DeepMind Researchers Propose AGI Could Emerge from Agent Swarms, Not a Single System

Google DeepMind researchers have published a paper challenging a core assumption in AI safety: that artificial general intelligence will arrive as a single, monolithic system. The paper, posted to arXiv on December 18, argues that AGI may first manifest through coordination in groups of sub-AGI individual agents with complementary skills, a scenario the authors call the "patchwork AGI hypothesis."

The argument

Lead author Nenad Tomasev, a senior research scientist at DeepMind who has previously worked on AI applications in healthcare and knot theory, and four co-authors contend that the rapid deployment of advanced AI agents with tool-use capabilities and the ability to communicate and coordinate makes this an urgent safety consideration.

The framing is provocative. Most AI safety research assumes researchers will eventually build, or stumble into, something that thinks generally and powerfully on its own. This paper says: what if general capability just emerges when you let enough specialized agents talk to each other? The problem then isn't aligning a single mind. It's more like regulating a market.

To that end, the researchers propose a framework for distributional AGI safety that moves beyond evaluating and aligning individual agents. Their solution centers on what they call "virtual agentic sandbox economies", where agent-to-agent transactions would be governed by robust market mechanisms, coupled with appropriate auditability, reputation management, and oversight.

Why sandboxes?

The sandbox concept isn't entirely new. Tomasev and colleagues at DeepMind published a related paper in September on "Virtual Agent Economies" that laid out this framework in more detail. That work characterized such systems along two dimensions: their origins (emergent vs. intentional) and their degree of separateness from the established human economy (permeable vs. impermeable).

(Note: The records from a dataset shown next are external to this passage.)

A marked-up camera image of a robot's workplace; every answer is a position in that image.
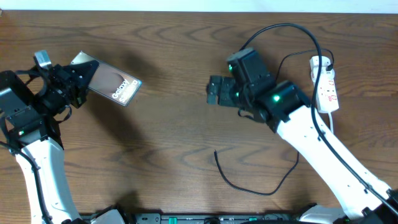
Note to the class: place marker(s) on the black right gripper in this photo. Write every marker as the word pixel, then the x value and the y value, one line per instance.
pixel 227 85

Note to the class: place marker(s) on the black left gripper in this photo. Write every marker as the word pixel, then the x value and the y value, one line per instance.
pixel 73 83

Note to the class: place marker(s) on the gold Samsung Galaxy smartphone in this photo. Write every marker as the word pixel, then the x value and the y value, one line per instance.
pixel 109 81

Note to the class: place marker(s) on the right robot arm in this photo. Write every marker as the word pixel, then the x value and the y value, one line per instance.
pixel 286 110

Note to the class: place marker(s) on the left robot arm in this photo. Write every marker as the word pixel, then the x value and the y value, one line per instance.
pixel 30 101

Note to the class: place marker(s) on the white USB charger plug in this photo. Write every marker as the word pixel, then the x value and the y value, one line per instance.
pixel 317 61

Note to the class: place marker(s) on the white power strip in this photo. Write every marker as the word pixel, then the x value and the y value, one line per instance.
pixel 326 97

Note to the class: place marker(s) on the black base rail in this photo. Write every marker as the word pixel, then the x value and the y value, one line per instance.
pixel 157 218

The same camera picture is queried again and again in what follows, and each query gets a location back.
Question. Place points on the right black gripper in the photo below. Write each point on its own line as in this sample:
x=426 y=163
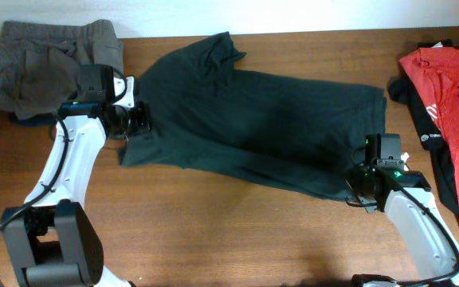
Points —
x=351 y=174

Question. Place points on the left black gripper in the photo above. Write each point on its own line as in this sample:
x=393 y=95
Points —
x=143 y=122

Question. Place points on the black Nike t-shirt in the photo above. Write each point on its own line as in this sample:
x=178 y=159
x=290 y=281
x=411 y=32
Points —
x=282 y=132

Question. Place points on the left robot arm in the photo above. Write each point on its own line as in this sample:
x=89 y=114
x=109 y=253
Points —
x=49 y=239

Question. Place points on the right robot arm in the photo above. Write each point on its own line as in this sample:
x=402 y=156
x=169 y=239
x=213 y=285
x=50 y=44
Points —
x=381 y=183

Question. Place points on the folded dark navy garment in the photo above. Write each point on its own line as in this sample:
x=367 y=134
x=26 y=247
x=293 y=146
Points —
x=34 y=121

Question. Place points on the black logo t-shirt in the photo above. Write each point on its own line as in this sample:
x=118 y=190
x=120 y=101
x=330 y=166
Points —
x=401 y=90

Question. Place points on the folded grey shorts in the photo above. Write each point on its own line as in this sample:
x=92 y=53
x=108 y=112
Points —
x=40 y=64

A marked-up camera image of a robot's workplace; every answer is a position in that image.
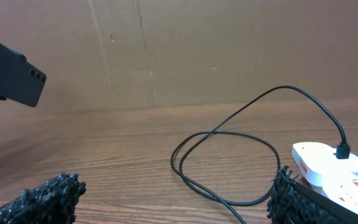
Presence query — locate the white USB charger plug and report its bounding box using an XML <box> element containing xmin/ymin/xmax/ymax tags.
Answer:
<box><xmin>291</xmin><ymin>142</ymin><xmax>358</xmax><ymax>187</ymax></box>

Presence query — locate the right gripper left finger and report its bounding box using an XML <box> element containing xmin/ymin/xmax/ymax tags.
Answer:
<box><xmin>0</xmin><ymin>172</ymin><xmax>86</xmax><ymax>224</ymax></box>

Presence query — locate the white power strip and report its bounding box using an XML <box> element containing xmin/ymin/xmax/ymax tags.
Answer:
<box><xmin>306</xmin><ymin>176</ymin><xmax>358</xmax><ymax>214</ymax></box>

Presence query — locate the Samsung Galaxy smartphone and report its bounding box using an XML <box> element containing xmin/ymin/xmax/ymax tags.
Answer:
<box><xmin>0</xmin><ymin>43</ymin><xmax>47</xmax><ymax>107</ymax></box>

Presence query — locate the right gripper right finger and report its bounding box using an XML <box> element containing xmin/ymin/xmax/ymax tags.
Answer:
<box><xmin>267</xmin><ymin>166</ymin><xmax>358</xmax><ymax>224</ymax></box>

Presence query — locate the black USB charging cable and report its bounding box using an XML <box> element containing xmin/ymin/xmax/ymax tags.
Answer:
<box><xmin>170</xmin><ymin>85</ymin><xmax>351</xmax><ymax>224</ymax></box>

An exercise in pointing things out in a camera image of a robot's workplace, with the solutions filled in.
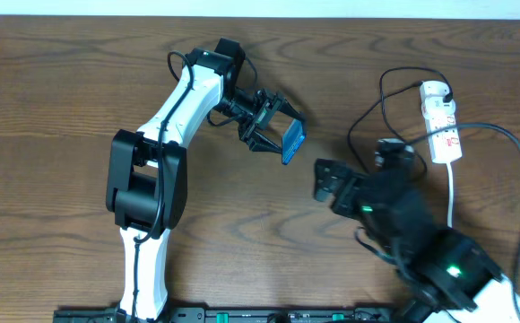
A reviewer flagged white power strip cord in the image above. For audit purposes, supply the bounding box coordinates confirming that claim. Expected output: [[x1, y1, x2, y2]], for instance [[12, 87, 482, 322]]
[[446, 161, 455, 229]]

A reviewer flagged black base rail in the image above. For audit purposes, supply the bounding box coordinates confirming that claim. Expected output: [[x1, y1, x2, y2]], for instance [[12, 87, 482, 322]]
[[52, 307, 392, 323]]

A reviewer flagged blue smartphone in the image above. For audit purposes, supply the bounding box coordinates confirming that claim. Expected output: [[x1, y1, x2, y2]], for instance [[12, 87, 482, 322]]
[[282, 119, 307, 165]]

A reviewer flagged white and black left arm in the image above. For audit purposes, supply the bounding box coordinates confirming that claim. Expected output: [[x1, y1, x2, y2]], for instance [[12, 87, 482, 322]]
[[106, 38, 306, 322]]

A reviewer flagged white power strip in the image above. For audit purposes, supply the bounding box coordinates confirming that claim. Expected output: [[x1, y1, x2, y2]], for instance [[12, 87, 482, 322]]
[[420, 81, 463, 164]]

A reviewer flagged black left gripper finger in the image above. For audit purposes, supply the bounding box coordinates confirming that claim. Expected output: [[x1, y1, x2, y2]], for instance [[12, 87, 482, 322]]
[[276, 95, 306, 122], [247, 131, 282, 154]]

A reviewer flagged black charger cable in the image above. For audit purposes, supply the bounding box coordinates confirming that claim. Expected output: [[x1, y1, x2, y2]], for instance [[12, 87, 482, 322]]
[[346, 66, 455, 176]]

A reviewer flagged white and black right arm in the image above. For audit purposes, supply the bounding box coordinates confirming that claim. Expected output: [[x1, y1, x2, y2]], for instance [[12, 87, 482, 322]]
[[314, 158, 520, 322]]

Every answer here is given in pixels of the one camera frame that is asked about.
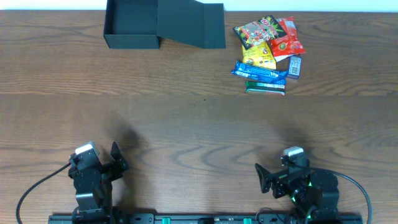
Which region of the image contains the yellow snack bag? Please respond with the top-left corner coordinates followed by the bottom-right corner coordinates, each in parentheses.
top-left (243, 42), bottom-right (276, 70)

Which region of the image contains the red snack bag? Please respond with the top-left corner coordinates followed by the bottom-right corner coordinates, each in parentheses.
top-left (271, 16), bottom-right (306, 62)

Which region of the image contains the black gift box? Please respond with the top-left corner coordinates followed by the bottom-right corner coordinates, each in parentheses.
top-left (103, 0), bottom-right (226, 49)

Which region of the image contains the Haribo gummy candy bag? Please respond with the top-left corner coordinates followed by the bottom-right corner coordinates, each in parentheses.
top-left (233, 15), bottom-right (287, 50)

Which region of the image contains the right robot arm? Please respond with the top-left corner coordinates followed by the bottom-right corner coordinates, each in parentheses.
top-left (255, 154), bottom-right (340, 223)

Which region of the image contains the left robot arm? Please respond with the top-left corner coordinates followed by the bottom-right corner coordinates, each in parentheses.
top-left (68, 141), bottom-right (129, 223)

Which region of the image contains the blue Oreo cookie pack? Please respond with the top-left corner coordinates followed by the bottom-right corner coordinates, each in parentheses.
top-left (231, 60), bottom-right (288, 85)

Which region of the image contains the green chocolate bar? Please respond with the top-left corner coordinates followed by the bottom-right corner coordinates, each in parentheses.
top-left (245, 81), bottom-right (285, 95)

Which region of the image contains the small dark blue packet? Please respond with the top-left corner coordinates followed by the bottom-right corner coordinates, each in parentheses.
top-left (287, 55), bottom-right (302, 80)

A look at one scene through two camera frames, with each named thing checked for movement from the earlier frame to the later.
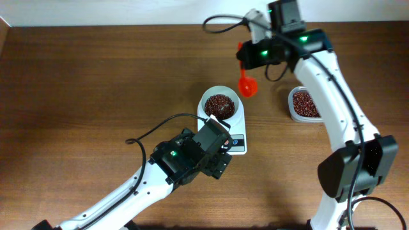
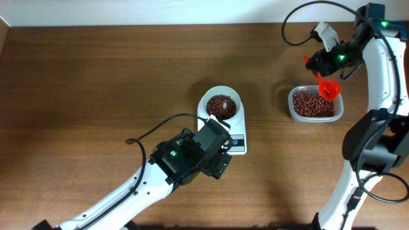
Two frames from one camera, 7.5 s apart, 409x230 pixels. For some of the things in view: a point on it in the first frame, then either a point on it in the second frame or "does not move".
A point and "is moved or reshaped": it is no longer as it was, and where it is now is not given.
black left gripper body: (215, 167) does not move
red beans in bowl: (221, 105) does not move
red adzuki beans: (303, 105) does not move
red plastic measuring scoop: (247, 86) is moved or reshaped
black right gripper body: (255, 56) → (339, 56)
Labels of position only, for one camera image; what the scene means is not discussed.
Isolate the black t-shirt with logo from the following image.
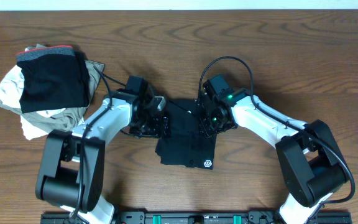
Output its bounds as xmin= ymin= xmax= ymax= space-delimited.
xmin=155 ymin=99 xmax=216 ymax=170

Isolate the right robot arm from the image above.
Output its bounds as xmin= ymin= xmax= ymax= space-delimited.
xmin=198 ymin=88 xmax=354 ymax=223

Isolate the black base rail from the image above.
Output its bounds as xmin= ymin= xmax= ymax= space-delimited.
xmin=40 ymin=210 xmax=352 ymax=224

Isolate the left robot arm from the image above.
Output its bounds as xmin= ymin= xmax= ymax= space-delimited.
xmin=35 ymin=89 xmax=165 ymax=223

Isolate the folded white garment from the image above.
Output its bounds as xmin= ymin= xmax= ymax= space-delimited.
xmin=0 ymin=47 xmax=86 ymax=141

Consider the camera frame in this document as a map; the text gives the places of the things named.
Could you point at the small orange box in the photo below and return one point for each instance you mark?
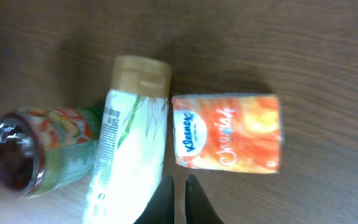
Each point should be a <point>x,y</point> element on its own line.
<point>236,132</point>

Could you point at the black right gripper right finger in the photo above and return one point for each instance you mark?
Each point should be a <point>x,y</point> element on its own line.
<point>198,208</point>

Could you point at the white cream tube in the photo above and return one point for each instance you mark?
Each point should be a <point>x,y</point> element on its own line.
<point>132,140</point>

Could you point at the green lid jar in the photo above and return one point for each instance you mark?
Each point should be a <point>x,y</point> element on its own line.
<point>42,149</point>

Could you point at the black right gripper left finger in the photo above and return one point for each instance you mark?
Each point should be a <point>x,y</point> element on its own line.
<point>160,208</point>

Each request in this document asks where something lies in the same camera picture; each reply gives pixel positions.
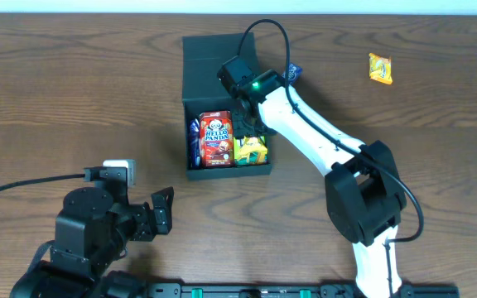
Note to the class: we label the black gift box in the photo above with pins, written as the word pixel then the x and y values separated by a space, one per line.
pixel 202 92

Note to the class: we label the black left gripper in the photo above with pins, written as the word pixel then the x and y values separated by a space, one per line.
pixel 156 220

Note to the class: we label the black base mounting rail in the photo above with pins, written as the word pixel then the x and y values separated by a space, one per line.
pixel 344 290

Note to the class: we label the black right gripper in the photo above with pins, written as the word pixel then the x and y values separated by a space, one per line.
pixel 243 122

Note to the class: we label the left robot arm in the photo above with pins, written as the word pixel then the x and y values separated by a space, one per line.
pixel 91 232

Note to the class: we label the red Hello Panda box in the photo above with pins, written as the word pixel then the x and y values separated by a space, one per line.
pixel 216 139

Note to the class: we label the green Pretz snack box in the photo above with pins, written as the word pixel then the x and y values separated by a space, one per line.
pixel 257 159

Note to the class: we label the yellow sandwich cracker packet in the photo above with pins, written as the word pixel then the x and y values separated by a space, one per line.
pixel 250 149

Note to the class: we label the blue Eclipse mint tin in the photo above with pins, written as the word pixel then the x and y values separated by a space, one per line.
pixel 293 73

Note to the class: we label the dark blue Oreo packet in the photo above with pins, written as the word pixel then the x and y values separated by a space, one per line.
pixel 194 144

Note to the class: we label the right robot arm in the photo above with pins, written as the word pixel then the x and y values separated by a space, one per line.
pixel 364 194

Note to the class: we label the small yellow orange snack packet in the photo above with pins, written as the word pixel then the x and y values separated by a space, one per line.
pixel 380 69

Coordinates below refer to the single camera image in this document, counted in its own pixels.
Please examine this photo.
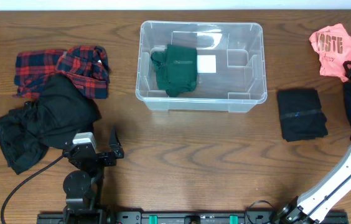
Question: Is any pink printed t-shirt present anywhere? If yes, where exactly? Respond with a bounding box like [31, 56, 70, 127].
[309, 24, 351, 82]

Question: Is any black garment with band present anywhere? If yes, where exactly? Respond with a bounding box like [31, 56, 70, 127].
[277, 89, 328, 142]

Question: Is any dark green garment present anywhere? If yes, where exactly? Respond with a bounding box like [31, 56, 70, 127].
[151, 44, 197, 98]

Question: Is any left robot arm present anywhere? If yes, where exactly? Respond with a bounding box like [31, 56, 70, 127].
[63, 128, 124, 224]

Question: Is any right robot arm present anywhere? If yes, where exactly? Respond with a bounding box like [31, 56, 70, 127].
[273, 59, 351, 223]

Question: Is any red navy plaid shirt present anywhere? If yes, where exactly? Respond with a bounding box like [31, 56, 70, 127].
[14, 46, 110, 99]

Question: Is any clear plastic storage bin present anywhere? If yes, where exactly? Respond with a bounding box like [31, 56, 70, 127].
[136, 21, 268, 113]

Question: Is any left black cable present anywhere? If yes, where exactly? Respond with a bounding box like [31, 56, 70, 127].
[0, 154, 65, 224]

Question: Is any black cable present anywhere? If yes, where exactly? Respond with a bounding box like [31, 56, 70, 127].
[0, 154, 65, 224]
[245, 200, 276, 224]

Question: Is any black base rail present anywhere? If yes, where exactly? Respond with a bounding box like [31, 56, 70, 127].
[36, 210, 349, 224]

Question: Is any right black cable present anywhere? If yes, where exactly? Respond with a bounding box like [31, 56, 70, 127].
[245, 200, 276, 224]

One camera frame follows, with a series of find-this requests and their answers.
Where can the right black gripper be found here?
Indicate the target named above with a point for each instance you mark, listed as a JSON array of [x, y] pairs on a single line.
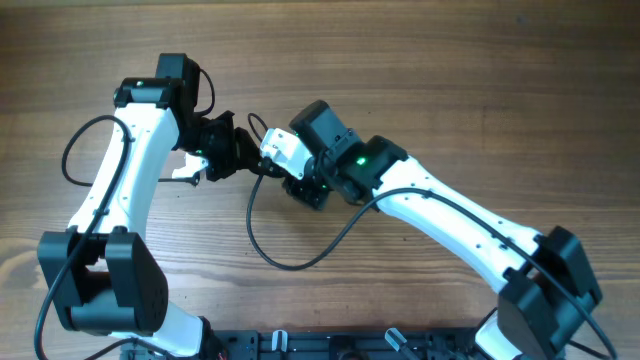
[[300, 188]]

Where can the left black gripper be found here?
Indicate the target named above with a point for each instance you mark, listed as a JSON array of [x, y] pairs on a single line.
[[242, 148]]

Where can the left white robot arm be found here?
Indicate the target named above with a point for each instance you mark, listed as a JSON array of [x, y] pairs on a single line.
[[102, 278]]

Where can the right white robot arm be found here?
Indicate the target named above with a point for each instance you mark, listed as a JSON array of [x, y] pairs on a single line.
[[545, 284]]

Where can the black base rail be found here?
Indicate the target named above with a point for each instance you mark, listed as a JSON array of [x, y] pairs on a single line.
[[439, 344]]

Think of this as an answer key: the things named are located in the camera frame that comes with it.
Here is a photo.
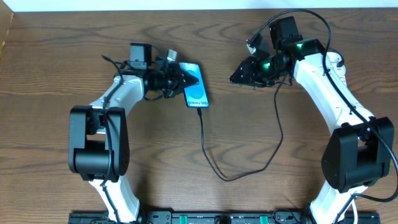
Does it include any blue screen Galaxy smartphone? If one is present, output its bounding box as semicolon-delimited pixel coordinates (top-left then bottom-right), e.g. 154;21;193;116
179;62;209;108

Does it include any white power strip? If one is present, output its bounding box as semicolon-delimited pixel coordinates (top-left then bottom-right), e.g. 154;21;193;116
338;75;347;86

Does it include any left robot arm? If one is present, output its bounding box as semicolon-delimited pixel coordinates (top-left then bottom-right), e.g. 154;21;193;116
68;43;199;223

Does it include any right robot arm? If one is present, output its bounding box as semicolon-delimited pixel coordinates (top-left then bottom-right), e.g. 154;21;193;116
230;11;397;223

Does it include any white USB charger plug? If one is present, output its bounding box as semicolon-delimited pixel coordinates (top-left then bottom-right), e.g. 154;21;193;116
327;52;346;75

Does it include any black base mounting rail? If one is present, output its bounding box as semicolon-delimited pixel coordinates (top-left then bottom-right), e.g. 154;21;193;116
68;210;381;224

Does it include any white power strip cord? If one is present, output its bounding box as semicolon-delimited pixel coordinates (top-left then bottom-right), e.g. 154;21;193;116
348;198;359;224

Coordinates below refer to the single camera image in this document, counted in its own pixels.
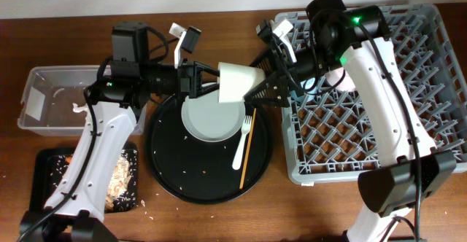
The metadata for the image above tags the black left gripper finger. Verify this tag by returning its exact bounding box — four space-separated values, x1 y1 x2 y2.
198 82 219 96
195 61 220 77

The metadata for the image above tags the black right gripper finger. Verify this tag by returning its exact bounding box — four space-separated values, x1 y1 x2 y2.
244 71 290 107
250 47 279 78

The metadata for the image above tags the cream plastic cup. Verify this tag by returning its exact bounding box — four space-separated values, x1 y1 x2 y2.
218 62 266 103

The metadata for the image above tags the white plastic fork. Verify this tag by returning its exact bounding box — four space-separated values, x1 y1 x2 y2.
232 115 252 170

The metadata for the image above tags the white napkin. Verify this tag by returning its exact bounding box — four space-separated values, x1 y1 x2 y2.
72 103 90 114

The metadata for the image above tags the blue plastic cup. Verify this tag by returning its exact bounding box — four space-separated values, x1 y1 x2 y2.
301 78 315 102

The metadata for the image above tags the pink bowl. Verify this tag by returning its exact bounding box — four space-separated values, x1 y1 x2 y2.
325 68 356 92

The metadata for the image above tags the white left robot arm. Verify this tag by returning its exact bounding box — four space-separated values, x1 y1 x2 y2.
19 21 220 241

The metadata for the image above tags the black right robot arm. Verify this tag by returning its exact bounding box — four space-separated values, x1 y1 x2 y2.
197 0 456 241

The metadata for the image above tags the grey dishwasher rack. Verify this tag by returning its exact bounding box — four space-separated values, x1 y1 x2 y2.
282 4 466 186

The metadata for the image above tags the light blue plate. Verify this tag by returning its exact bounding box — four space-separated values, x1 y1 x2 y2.
181 90 246 142

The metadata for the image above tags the wooden chopstick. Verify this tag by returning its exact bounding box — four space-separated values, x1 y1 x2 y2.
239 108 257 190

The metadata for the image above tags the round black tray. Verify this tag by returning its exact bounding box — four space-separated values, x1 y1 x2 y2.
144 95 274 204

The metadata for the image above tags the food leftovers pile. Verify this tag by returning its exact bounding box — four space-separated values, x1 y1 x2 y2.
54 150 138 212

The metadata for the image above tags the clear plastic bin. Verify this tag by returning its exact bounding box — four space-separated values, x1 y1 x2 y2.
17 65 149 137

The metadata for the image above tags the black rectangular tray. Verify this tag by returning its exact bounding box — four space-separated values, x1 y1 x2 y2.
29 142 138 211

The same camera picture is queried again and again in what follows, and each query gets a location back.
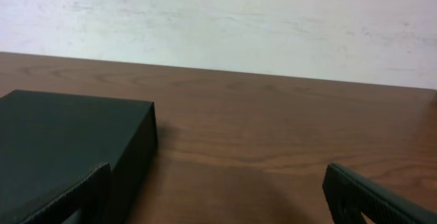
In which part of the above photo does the dark green box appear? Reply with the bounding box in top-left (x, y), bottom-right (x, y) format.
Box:
top-left (1, 90), bottom-right (158, 223)

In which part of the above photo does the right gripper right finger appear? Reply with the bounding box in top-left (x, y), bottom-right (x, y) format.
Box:
top-left (322, 163), bottom-right (436, 224)

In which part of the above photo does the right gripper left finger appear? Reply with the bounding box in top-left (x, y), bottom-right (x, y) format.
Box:
top-left (20, 163), bottom-right (111, 223)

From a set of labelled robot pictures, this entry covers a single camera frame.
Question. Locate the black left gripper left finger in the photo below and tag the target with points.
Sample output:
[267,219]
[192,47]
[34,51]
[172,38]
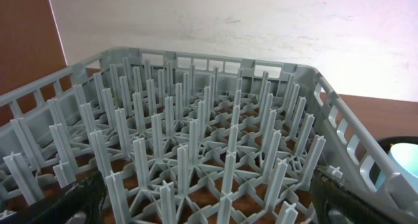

The worry, essentially, is that we're heading toward a spontaneous emergence of a vast and highly permeable AI agent economy, one that operates at speeds beyond human oversight and bleeds directly into real financial systems. The September paper warned this presents significant challenges, including systemic economic risk and exacerbated inequality.

The new paper builds on this by connecting it explicitly to AGI timelines and safety research. If you buy the patchwork hypothesis, then single-agent alignment techniques miss the point. You'd need to think about auction mechanisms, reputation systems, and the kind of infrastructure that lets you audit what millions of agents are doing with each other.

Does the premise hold?

The argument rests on a contestable claim: that coordination among sub-AGI systems could produce general capabilities none of them possess individually. There's some precedent for this in multi-agent research. A February 2025 report from the Cooperative AI Foundation identified "emergent agency" as one of seven key risk factors in advanced multi-agent systems, describing it as qualitatively new goals or capabilities arising from collections of agents.

But "emergent capabilities" is doing a lot of work here. The paper doesn't demonstrate that current agent swarms are approaching anything like general intelligence, even collectively. It's making a bet about the future shape of AI development, and that bet could be wrong.

Still, the deployment trend is real. By mid-2025, over 70% of enterprise AI deployments are expected to involve multi-agent or action-based systems, according to one market analysis. Companies are already building agent networks that coordinate on complex tasks. Whether that coordination will ever produce genuine generality is a separate question from whether the coordination itself needs governance.

What's actually being proposed

The paper's practical contribution is the sandbox framework. The authors envision controlled environments where AI agents transact under rules designed to make their behavior auditable and steerable. Think of it as a regulatory sandbox for algorithmic economies, with mechanisms borrowed from auction theory and distributed systems.

Reputation mechanisms and verification protocols may play an important role in establishing robust and safe multi-agent collaboration, the researchers write. They suggest using verifiable credentials as machine-readable trust signals between agents.

Whether any of this would actually work at scale is unclear. Sandbox economies that stay isolated from the real economy might be safe but also useless. Permeable ones, which the authors acknowledge we're more likely to get, bring some risk of contagion in which a crisis in the sandbox sparks a crisis in the real economy.

The paper doesn't resolve this tension so much as name it.

The paper is available on arXiv. DeepMind has not announced any plans to implement the proposed framework.